> [What is needed]: Copy each line of the data that has "plate" in it.

> [Records contained in a dataset]:
--

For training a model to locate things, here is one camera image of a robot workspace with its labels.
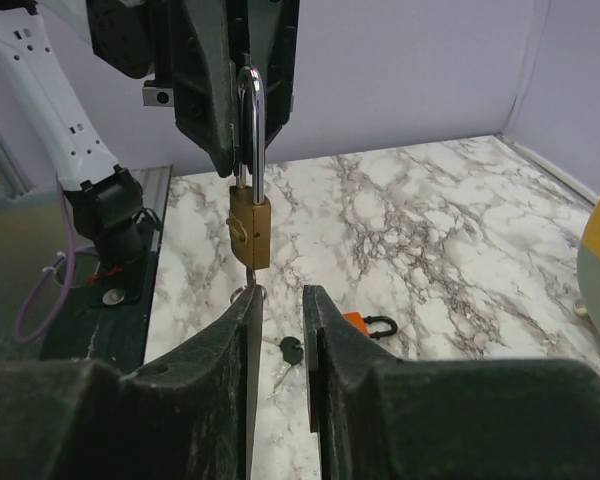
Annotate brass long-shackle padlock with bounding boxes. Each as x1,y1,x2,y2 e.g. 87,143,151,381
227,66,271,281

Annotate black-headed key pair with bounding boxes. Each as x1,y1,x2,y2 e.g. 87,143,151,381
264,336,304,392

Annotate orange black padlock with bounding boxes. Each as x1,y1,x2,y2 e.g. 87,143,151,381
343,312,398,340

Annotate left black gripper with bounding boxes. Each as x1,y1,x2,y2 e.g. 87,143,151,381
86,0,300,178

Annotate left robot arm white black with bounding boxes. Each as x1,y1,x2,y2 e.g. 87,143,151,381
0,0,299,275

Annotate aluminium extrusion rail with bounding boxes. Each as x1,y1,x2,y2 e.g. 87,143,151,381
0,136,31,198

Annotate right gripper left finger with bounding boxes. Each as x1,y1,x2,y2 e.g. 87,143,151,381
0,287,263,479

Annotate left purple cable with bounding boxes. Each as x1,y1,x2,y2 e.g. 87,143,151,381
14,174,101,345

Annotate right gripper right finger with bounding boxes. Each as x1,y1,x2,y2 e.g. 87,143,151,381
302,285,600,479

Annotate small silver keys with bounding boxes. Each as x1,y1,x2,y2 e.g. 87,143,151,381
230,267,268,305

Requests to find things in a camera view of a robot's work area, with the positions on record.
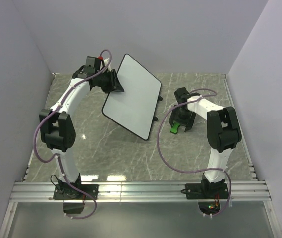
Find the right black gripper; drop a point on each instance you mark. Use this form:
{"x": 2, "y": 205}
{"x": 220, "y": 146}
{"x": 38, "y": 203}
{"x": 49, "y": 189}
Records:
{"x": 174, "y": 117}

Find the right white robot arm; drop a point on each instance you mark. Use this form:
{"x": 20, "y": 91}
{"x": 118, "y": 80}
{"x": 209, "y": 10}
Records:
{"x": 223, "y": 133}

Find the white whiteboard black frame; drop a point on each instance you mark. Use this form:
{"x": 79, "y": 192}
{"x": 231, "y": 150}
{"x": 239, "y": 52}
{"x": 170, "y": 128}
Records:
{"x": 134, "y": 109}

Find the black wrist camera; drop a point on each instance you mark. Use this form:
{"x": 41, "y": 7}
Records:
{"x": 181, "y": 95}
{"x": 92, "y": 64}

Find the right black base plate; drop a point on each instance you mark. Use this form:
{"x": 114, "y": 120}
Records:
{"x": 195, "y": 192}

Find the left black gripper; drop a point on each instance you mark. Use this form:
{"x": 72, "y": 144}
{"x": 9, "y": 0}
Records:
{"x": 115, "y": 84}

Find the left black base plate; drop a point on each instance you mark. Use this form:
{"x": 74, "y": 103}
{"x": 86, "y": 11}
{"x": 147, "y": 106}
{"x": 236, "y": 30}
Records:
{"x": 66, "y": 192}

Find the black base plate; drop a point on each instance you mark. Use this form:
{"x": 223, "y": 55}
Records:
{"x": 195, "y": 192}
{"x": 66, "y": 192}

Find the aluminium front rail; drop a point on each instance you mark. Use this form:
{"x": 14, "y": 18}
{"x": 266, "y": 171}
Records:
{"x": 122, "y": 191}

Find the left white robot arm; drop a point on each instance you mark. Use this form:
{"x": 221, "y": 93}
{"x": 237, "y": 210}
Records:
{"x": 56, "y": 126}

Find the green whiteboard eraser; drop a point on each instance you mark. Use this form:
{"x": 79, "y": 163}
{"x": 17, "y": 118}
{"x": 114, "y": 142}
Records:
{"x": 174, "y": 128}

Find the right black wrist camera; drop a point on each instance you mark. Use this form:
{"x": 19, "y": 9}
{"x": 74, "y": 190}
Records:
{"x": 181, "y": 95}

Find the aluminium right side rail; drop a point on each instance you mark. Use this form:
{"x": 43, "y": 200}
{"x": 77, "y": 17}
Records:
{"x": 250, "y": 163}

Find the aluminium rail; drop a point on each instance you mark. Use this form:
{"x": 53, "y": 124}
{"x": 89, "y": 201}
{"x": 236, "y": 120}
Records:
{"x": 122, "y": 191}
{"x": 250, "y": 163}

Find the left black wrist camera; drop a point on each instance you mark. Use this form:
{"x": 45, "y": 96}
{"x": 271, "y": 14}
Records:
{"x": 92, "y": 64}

--

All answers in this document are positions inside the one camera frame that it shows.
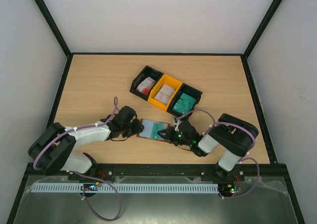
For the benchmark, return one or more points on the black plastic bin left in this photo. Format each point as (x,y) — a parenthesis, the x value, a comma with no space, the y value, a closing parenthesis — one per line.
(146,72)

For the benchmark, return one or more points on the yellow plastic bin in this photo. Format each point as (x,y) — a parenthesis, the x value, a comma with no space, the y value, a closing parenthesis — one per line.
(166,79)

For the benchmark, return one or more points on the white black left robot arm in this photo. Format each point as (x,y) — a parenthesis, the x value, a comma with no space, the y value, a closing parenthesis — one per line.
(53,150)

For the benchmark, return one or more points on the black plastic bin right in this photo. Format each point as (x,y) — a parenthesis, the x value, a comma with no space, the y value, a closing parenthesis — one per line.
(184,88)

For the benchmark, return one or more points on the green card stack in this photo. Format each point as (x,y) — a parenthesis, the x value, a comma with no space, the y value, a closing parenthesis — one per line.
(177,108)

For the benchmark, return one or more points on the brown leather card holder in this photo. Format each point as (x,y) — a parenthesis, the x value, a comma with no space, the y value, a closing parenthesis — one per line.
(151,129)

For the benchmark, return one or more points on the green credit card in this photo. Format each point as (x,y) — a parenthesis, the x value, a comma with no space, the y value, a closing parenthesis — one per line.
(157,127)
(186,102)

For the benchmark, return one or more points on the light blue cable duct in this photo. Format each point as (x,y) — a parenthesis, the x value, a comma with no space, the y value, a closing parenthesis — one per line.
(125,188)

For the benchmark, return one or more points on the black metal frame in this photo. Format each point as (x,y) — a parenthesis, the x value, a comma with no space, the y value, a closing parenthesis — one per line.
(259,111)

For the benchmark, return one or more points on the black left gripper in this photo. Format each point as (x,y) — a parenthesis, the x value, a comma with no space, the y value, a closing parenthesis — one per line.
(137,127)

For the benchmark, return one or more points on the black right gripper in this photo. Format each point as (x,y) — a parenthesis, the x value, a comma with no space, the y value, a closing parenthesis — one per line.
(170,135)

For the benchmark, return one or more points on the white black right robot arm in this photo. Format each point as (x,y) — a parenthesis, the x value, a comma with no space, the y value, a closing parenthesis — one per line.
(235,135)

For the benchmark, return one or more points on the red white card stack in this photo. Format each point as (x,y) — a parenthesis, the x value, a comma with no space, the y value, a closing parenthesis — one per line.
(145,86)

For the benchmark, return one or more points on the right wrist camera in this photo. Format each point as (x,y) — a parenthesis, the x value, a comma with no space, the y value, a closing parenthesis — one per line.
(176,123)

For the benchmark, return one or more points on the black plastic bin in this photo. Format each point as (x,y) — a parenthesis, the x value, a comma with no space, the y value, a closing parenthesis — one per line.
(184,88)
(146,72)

--

> [Answer to this exercise]:
Find the right black base plate; drop a point on each instance you mark. Use this form:
Find the left black base plate; drop a point on each instance you mark. Use this form:
Find the black base plate; drop a point on each instance you mark. Use this form:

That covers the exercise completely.